Alex Tweedly wrote:
At 00:25 01/07/2004 -0700, Richard Gaskin wrote:My post from 14 June 2002 with my own CSV2Tab function is at <http://lists.runrev.com/pipermail/metacard/2002-June/001767.html>.
Hats off to anyone who can improve it's speed, and a bottle of 12-year-old single malt to anyone who can come up with an algorithm I can use which is at least twice as fast.
Now there's a challenge I can relate to :-)
BUT - the speed of the conversion depends on the data ... Enclosed below is a version of the script which is between 10% and 90% faster - and probably has potential to go even faster than that.
It uses the same set up as you did - so there are no quotes left except those around fields.
Then instead of walking through the data char by char, it use "split()" to divide into an array; the array elements must then alternate between in-quotes and not-in-quotes.
Each array element has only the relevant processing applied.
Great stuff.
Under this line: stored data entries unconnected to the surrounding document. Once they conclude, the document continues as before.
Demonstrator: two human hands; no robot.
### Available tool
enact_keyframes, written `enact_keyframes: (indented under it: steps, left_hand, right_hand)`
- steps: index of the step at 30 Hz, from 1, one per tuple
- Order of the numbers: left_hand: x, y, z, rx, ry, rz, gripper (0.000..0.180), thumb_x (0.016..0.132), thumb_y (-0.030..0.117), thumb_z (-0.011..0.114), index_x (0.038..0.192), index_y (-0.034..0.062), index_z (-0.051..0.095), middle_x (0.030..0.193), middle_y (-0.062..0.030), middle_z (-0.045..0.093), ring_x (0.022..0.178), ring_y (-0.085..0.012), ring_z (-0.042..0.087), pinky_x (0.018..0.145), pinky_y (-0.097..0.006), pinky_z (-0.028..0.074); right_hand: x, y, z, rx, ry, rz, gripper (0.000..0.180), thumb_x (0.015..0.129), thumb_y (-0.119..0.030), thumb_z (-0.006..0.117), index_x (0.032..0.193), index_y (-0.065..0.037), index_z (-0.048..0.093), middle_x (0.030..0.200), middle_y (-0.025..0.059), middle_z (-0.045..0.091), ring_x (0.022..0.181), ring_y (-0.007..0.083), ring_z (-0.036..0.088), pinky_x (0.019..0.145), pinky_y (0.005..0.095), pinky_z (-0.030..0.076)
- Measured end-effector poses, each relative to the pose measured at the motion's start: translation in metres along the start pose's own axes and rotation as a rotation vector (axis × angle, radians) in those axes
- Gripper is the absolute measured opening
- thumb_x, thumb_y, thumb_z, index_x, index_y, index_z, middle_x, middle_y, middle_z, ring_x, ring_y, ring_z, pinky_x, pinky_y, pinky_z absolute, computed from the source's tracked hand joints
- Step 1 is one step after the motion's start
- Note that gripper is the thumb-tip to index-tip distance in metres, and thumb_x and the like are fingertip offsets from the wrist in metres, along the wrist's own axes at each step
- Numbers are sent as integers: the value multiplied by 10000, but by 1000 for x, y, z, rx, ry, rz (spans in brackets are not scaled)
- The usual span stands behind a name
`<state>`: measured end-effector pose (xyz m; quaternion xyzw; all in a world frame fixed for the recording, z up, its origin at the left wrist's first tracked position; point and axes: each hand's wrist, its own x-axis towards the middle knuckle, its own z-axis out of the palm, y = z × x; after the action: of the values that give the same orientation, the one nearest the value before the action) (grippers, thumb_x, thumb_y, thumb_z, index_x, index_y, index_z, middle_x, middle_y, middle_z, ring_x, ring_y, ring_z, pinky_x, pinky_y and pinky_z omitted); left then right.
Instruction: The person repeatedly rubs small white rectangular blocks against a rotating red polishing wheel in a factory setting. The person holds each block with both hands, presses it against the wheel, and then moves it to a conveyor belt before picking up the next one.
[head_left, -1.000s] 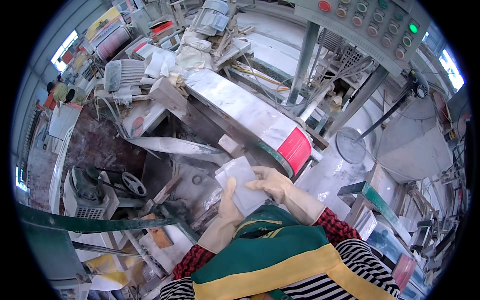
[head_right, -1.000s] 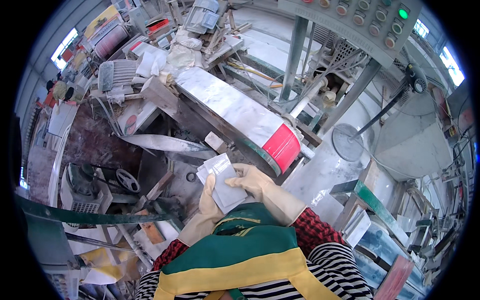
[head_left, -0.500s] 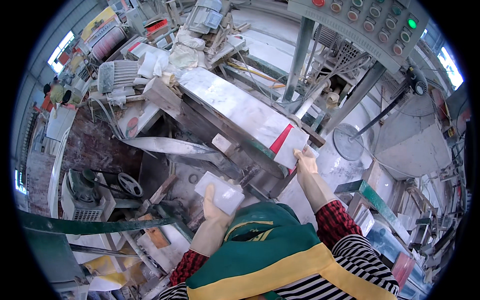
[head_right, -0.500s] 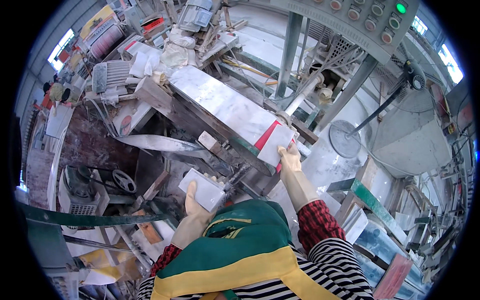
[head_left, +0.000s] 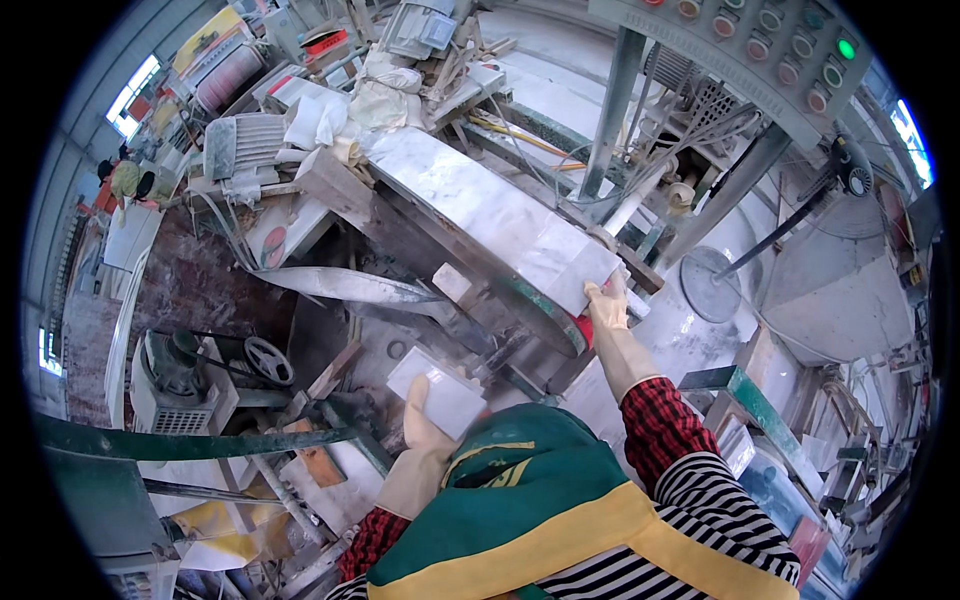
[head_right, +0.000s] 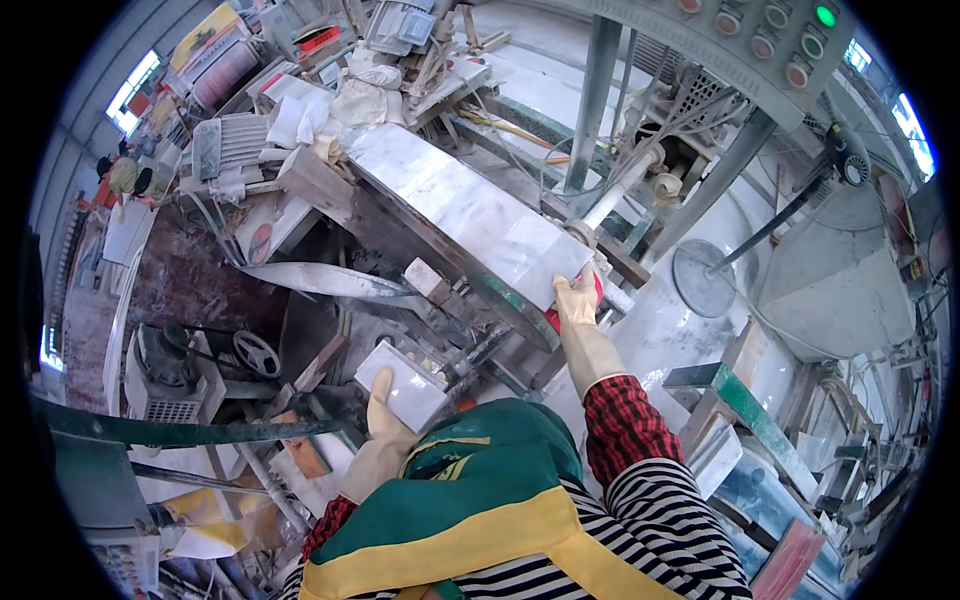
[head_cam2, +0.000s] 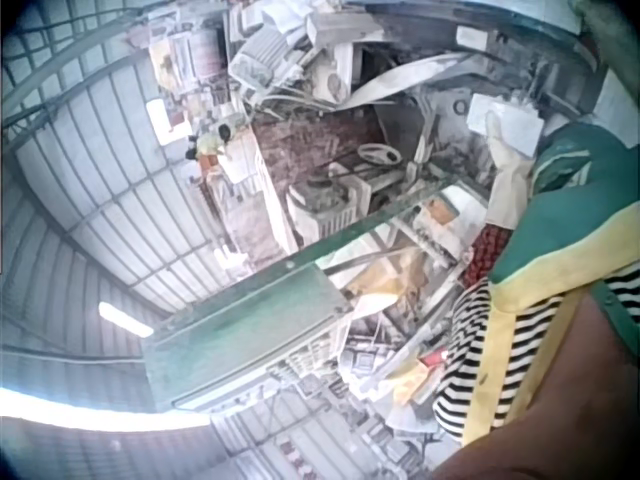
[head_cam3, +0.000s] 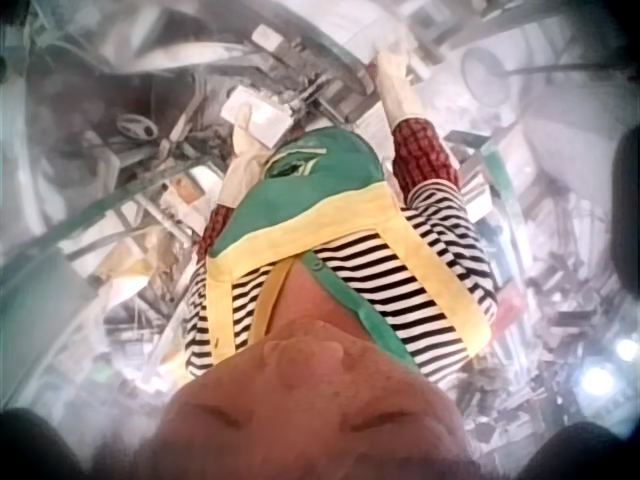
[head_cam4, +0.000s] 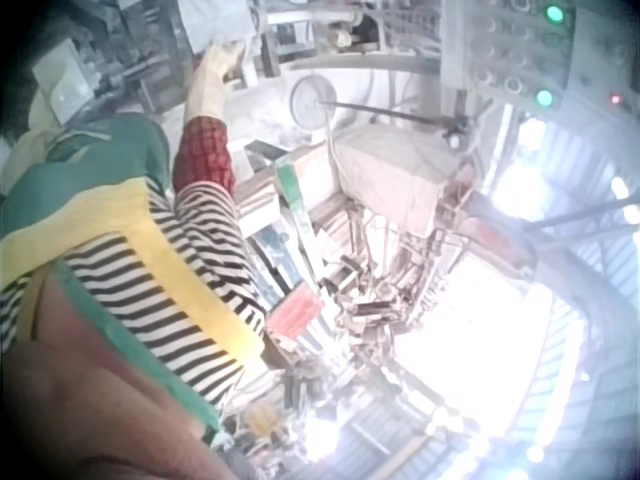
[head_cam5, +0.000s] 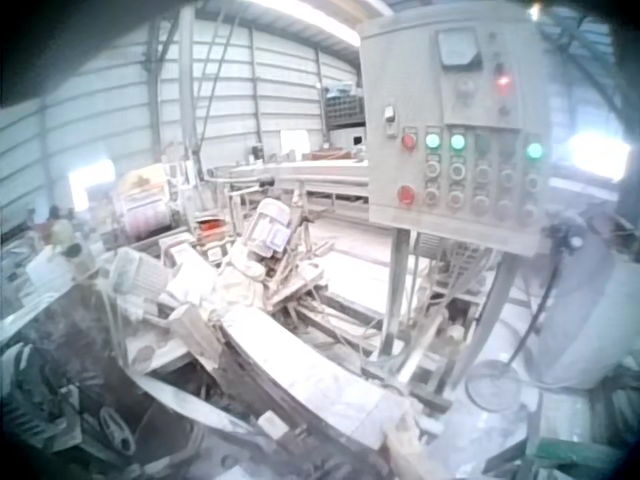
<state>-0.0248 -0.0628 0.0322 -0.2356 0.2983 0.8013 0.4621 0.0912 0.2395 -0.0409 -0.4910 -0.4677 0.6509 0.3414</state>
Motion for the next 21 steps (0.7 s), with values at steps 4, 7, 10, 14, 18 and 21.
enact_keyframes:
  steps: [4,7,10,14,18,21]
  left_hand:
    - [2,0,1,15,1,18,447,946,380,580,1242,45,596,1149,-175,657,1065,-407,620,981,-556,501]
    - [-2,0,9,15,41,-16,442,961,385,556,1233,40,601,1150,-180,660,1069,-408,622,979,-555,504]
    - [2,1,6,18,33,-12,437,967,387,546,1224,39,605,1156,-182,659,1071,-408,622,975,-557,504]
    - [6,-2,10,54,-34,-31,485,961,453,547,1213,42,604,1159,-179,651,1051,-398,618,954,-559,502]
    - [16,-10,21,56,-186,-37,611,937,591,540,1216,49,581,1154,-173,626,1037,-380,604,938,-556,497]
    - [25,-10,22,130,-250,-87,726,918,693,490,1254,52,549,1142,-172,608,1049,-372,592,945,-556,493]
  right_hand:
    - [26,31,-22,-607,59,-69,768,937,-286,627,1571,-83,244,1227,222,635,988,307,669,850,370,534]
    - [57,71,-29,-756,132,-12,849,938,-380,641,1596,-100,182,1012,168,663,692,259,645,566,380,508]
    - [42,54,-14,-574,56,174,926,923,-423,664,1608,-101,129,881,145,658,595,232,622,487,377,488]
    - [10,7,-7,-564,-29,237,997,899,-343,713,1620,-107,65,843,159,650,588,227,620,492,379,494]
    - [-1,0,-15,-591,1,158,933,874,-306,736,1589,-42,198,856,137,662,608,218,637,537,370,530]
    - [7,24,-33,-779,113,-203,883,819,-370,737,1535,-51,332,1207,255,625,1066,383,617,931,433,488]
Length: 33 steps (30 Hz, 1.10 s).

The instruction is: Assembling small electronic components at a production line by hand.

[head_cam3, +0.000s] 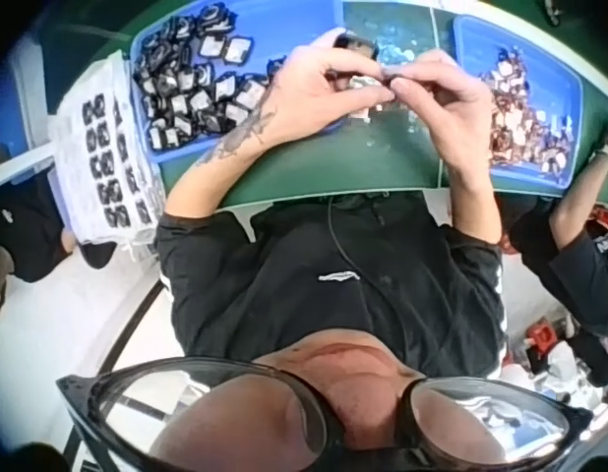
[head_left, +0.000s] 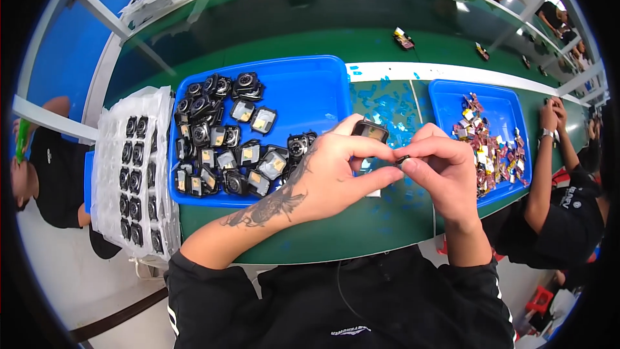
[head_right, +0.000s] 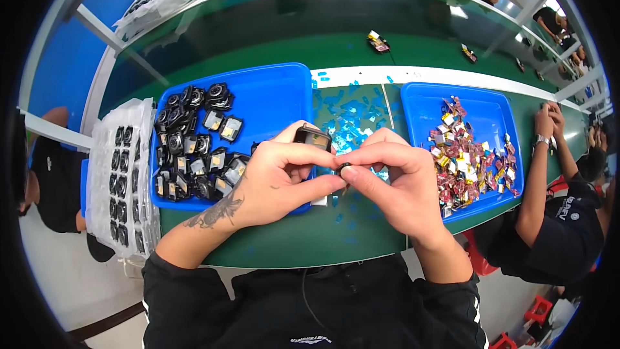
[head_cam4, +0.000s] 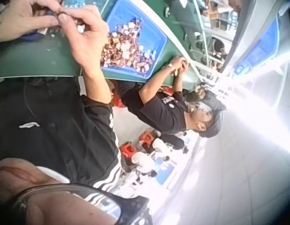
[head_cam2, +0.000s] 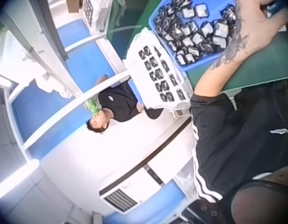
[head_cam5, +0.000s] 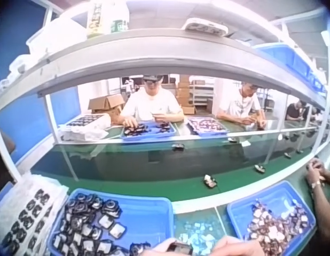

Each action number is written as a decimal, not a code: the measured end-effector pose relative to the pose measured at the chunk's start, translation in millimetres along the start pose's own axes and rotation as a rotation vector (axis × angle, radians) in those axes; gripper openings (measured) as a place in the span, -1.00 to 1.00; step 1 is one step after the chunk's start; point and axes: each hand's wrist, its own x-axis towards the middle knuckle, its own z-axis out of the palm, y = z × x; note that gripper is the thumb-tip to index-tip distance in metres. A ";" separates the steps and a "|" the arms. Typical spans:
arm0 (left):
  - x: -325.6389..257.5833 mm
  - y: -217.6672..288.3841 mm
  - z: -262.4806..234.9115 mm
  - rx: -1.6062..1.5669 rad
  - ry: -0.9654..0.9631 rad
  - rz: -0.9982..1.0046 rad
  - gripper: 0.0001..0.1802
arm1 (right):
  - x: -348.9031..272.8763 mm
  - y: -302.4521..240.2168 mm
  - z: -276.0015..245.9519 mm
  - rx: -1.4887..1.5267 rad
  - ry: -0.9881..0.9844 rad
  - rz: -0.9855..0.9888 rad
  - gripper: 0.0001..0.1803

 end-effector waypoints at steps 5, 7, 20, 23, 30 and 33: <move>-0.5 -7.7 -0.9 -0.018 0.025 0.067 -0.88 | 1.5 -2.0 3.9 0.148 -0.017 0.022 -0.84; -2.1 -5.7 -1.6 0.019 0.040 0.112 -0.88 | 3.0 -3.0 3.4 0.100 -0.028 0.014 -0.87; -1.3 1.9 1.1 0.539 0.148 0.525 -0.80 | 9.7 5.2 2.0 0.052 -0.159 0.301 -0.93; -0.3 -1.1 3.4 0.568 0.164 0.523 -0.80 | 14.0 26.1 6.1 -0.980 0.129 -0.291 -0.78; -1.8 -10.8 5.2 0.104 0.174 0.098 -0.87 | -11.3 11.8 14.5 -0.186 0.167 -0.057 -0.55; -2.1 -11.2 6.8 0.117 0.182 0.063 -0.86 | -3.6 10.4 18.6 -0.205 0.129 -0.163 -0.71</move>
Using split is a ingenious way to reduce the load.
If CSV were consistently implemented CSV2TabNew would work excellently right out of the box, but since some CSVs escape quotes by doubling them I needed to add one line (see below) to also substitute doubled quote chars with the quote placeholder.
Bonus: since the added line reduces the number of quote characters, the function is now even faster.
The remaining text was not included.